In the 1880s many navies subscribed to the Jeune École school which said that small and cheap torpedo boats will be able to defeat enemy battleships using torpedoes. This led to a large number of torpedo boats being constructed around the world. Russian navy, having to contend with the power Royal navy and their battleships, became the Jeune École fans out of necessity – they couldn’t afford to build battleships at the pace that the Royal Navy was building them, so they invested in torpedo boats, with over 200 being built. One of them was torpedo-boat Luga, later simply given the number 106. As with most of these boats its career was very uneventful, this particular one being scrapped in 1910, some of the other ones were converted to the minesweepers and used in WWI.
The construction of the model started from the piece of wood – I was cutting the base for a different model and had about 7cm long piece of wood left over. I didn’t want to throw it away, so I looked for a model that would fit on it, and remembered that WSW kit of Potemkin came with a little torpedo boat. I wanted to build a simple model by adding some details to the kit, but once I compared it to the drawings I realized that it didn’t look anywhere close enough to them. Suffice to say that the real ship’s dimensions in 1/700 scale were 55mm long and 5.5mm wide, while the model measured at 53mm long and 8mm! wide. Needless to say the proportions of the ship were completely screwed up. The only thing that was left for me is to scratchbuilt it using the WSW hull as a billet.
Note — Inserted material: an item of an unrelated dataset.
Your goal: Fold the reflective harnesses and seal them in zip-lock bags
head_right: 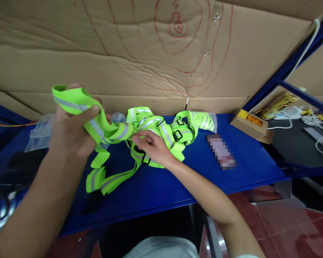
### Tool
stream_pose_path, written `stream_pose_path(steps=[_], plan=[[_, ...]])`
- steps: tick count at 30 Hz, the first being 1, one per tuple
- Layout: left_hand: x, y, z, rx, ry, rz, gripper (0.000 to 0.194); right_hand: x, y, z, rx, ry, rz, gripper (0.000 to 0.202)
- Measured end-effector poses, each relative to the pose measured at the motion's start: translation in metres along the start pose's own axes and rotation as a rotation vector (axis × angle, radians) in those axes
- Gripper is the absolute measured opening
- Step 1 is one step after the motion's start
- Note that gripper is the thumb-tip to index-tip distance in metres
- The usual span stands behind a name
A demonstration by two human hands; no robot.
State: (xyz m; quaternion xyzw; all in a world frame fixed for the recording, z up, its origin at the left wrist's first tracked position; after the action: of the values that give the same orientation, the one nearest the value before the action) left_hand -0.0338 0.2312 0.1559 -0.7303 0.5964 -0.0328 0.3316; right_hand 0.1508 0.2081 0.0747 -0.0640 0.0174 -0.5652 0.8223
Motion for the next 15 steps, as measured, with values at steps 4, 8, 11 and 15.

There were 4 four ships in the class, I’ve decided to build the #106 because I found a high quality photo of it, which showed me the details that needed to add. The hull was sanded to the correct dimensions (or in other words completely redone). The smoke stacks were built from hypodermic tubing, while small details were all done from pieces of styrene and photoetch. The 37mm 5 barrel Hotchkiss guns were done each from 8 pieces – 5 barrels were done from the stretched sprue, which I held together with my fingers and put a drop of plastic glue on them. Once the glue dried I cut off the needed length, added the breech from plastic rod and the shoulder rest from the WEM Askold PE set. The mount came from Combrig’s 47mm gun. The ventilator head was taken from the spares box. Railings were used from Lion Roar. The ship was painted with PollyS acrylics, numbers were done using the rail road dry transfer decals and weathering was done using the pastels.